Aux termes de l’article 1386-8 du Code civil, qui transpose en droit interne l’article 5 de la directive 85/374/CEE du Conseil du 25 juillet 1985 relative au rapprochement des dispositions législatives, réglementaires et administratives des États membres en matière de responsabilité du fait des produits défectueux, en cas de dommage causé par le défaut d’un produit incorporé dans un autre, le producteur de la partie composante et celui qui a réalisé l’incorporation sont solidairement responsables et, selon l’article 5 précité, la solidarité dont est assortie la responsabilité de plusieurs personnes dans la survenance d’un même dommage est sans préjudice des dispositions du droit national relatives au droit de recours.

Il résulte de la combinaison de ces règles que le producteur du produit fini et celui de la partie composante sont solidairement responsables à l’égard de la victime, mais que, dans leurs rapports entre eux, la détermination de leur contribution respective à la dette ne relève pas du champ d’application de la directive et, notamment, des dispositions de l’article 1386-11 du Code civil, qui transpose en droit interne l’article 7 de la même directive.

Selon l’article 5 de la directive 85/374/CEE du Conseil du 25 juillet 1985 relative au rapprochement des dispositions législatives, réglementaires et administratives des États membres en matière de responsabilité du fait des produits défectueux, lorsque plusieurs personnes sont responsables du même dommage, leur responsabilité est solidaire, sans préjudice des dispositions du droit national relatives au droit de recours.

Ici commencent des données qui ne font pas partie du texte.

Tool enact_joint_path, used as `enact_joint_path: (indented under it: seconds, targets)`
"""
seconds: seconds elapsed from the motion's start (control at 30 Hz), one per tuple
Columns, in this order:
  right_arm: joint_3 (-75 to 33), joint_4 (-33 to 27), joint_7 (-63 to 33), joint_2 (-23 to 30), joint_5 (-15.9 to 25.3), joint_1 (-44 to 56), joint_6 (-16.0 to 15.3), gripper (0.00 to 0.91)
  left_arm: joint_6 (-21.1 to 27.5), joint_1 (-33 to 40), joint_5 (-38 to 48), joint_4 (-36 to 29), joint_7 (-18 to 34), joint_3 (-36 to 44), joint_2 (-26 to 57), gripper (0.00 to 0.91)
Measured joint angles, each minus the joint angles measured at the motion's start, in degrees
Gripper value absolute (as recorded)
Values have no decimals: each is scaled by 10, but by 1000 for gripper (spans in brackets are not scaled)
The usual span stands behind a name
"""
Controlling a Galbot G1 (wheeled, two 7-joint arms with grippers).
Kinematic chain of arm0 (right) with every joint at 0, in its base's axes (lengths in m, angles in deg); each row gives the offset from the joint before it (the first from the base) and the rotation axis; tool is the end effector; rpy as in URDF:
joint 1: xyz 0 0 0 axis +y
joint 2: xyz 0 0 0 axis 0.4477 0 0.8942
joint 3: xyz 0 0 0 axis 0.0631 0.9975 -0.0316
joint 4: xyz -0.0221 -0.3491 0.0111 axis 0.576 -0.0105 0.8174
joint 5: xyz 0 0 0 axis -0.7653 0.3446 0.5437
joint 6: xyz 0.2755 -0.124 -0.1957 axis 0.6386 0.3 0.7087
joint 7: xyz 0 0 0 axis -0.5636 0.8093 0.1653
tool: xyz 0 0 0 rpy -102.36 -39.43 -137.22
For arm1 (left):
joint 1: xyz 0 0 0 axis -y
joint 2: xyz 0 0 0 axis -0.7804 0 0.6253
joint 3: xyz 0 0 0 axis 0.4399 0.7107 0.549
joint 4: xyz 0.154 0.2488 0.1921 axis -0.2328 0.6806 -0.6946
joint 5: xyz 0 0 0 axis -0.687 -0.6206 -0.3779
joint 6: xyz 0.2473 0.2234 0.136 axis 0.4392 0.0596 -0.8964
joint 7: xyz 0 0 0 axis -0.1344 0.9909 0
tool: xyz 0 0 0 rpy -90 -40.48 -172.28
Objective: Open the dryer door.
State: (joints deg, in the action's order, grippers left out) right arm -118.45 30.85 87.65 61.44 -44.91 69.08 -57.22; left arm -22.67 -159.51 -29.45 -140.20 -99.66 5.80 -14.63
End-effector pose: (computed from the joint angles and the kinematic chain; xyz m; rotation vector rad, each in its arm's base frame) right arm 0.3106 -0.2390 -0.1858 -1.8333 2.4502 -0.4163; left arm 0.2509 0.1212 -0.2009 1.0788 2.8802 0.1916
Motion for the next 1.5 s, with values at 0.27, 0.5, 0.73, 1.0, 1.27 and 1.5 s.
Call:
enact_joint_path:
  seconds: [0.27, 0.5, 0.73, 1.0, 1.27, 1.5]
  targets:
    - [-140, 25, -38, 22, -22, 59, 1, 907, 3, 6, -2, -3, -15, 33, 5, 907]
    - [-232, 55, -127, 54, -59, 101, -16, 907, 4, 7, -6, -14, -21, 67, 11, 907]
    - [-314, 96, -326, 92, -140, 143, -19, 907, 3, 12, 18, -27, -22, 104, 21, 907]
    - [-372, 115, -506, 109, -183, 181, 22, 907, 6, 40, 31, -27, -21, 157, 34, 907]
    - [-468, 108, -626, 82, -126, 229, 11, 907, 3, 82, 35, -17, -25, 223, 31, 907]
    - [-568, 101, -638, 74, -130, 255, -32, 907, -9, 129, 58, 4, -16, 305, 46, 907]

En droit interne, la contribution à la dette, en l’absence de faute, se répartit à parts égales entre les coobligés.

La cour d’appel de Douai qui, pour décider que la société qui a fabriqué la tête en céramique de la prothèse de hanche implantée par une autre société est tenue de garantir entièrement cette dernière des condamnations prononcées solidairement contre elles, retient que la cause exclusive du dommage est la rupture inexpliquée de la tête fémorale en céramique de la prothèse, sous-composant fabriqué par elle, viole ce texte, ensemble l’article 1386-8 du Code civil.